6. When counselees have less time to talk out problems they are more inclined to act out conflicts in their relationships about which you may never hear or carry that pressure into their parenting where they may become harsh with their children.
7. Express their frustration with anger at you by suicide. (This has happened to a counselor who changed the HA program.) And remember if that person’s family brings a suit against you, COSAT will not help defend you and may be subpoenaed by the plaintiff to testify you were doing it wrongly.
8. You will not benefit by learning how to do clinical research.
9. You will be tempted to plagiarize and claim you are the original author.
10. Undermining the credibility of Hope Alive may detrimentally affect thousands who could benefit but won’t want to engage in HA counseling because they can’t trust it.
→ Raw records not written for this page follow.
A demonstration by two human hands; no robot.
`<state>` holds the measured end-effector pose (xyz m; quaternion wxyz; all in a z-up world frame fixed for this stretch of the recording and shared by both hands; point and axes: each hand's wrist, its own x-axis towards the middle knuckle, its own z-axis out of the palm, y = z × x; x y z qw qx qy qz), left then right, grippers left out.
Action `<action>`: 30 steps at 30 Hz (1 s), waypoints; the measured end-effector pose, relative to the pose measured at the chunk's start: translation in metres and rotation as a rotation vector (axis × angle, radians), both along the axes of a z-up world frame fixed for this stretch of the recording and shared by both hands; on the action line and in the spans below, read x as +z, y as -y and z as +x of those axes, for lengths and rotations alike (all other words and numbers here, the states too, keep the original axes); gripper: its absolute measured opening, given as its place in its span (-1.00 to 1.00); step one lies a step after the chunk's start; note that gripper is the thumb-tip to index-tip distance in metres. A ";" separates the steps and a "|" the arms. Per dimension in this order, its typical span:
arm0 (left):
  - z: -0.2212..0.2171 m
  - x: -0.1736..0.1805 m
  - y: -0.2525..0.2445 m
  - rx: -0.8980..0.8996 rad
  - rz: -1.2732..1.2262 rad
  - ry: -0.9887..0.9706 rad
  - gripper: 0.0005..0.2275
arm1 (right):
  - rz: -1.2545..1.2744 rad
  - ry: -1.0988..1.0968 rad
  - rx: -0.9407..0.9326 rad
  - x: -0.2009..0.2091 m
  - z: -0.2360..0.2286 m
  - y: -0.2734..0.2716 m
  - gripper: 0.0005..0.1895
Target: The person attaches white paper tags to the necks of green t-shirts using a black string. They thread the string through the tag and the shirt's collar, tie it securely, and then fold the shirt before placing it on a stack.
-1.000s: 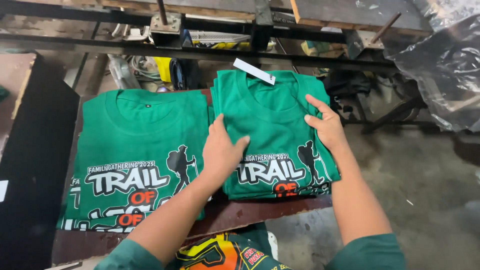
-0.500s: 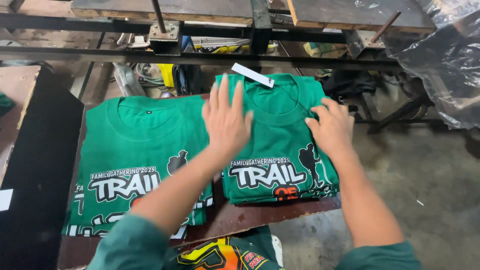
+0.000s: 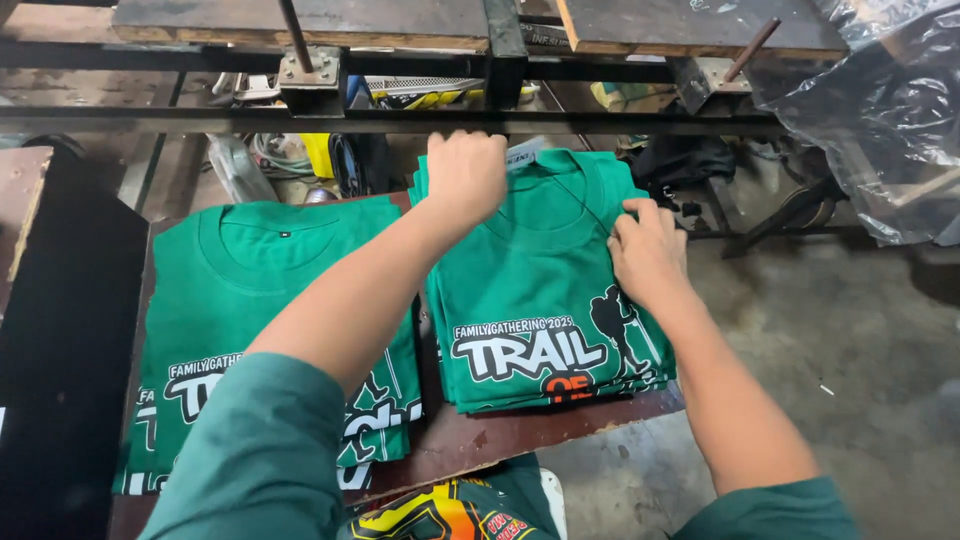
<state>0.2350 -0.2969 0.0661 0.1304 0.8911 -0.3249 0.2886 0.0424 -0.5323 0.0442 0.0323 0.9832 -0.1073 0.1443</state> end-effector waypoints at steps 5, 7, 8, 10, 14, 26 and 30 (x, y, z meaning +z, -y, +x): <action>-0.004 0.010 -0.021 0.076 -0.060 -0.596 -0.74 | -0.033 0.017 0.114 0.033 -0.027 -0.035 -0.75; -0.018 0.016 -0.029 0.123 -0.009 -0.425 -0.73 | 0.007 -0.080 0.097 0.037 -0.032 -0.044 -0.67; -0.025 0.020 -0.030 0.130 -0.082 -0.220 -0.74 | -0.026 0.068 0.110 0.035 -0.031 -0.042 -0.67; -0.038 0.026 -0.030 0.132 -0.158 -0.021 -0.70 | -0.064 0.211 0.117 0.034 -0.022 -0.040 -0.65; -0.059 0.015 -0.027 -0.133 -0.019 -0.102 -0.49 | 0.125 0.393 0.344 0.025 0.013 -0.064 -0.48; -0.070 -0.017 -0.030 -0.126 -0.024 -0.138 -0.32 | -0.041 0.121 0.164 -0.017 0.013 -0.116 -0.17; -0.114 -0.022 -0.067 -0.161 -0.256 -0.054 -0.24 | -0.085 0.206 0.194 -0.030 0.012 -0.114 -0.27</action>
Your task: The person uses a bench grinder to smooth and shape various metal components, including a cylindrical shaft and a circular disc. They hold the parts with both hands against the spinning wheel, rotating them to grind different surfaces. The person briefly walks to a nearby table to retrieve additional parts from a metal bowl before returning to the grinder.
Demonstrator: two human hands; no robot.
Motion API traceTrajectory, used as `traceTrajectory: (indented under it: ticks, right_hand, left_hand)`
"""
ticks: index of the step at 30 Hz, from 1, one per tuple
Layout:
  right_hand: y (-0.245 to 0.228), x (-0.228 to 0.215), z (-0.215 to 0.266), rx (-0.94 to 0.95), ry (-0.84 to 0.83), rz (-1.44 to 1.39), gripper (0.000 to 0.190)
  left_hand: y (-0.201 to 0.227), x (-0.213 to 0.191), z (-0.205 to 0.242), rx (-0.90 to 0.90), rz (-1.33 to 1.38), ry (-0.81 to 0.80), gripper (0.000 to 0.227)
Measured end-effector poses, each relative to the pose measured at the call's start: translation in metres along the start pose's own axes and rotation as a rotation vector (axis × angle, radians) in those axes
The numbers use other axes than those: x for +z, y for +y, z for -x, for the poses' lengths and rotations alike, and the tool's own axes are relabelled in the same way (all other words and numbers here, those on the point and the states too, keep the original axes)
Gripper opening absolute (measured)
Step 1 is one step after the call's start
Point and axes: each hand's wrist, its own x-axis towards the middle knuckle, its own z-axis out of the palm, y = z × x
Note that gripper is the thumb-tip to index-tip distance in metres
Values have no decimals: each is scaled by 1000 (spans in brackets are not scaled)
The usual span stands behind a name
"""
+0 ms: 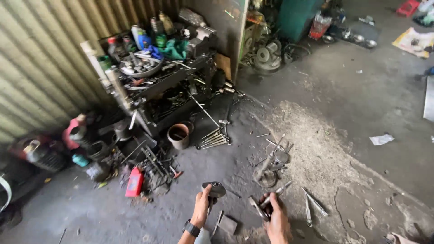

HOW TO DO IT RIGHT THE FIRST TIME.

1. Let us be humble, thanking each other and most of all our Lord for all He is teaching us. And really praise the Lord by telling the world about all He is and wants for humans.
2. Be open to discover and eager to innovate the correct (scientifically approved) way.
3. Have zero tolerance for unauthorized changes.
4. Report deviations to your supervisor who will bring it to COSAT for investigation, rebuke and correction when necessary.
5. Be honest with your case presentation about what you really do, especially if you suspect it is not approved. No one will eat you.
6. Take it seriously. Remember you are dealing with the greatest epidemic, resulting the highest death and damage rate in all of human history. And you have with the least effort and expense possible, a program that really benefits (scientifically validated) and brings people to Jesus as Saviour and Lord.
7. Report on colleagues that are wandering off the approved techniques.
8. Hold to your commitment to do the whole Hope Alive program in the right way.
9. COSAT must renew their determination to remove certificates and inform organizations and referral sources that person’s certificate is no longer valid.
10. Each new graduate should be given a formal graduation ceremony, attended by at least one COSAT representative, at which the graduate formally reads each part of the Commitment to Professional Conduct and makes a public affirmation to adhere to it.
11. Truly spend as much time preventing the problem as we do attempting to treat its adverse effects.

Lord may this be to your honor and glory.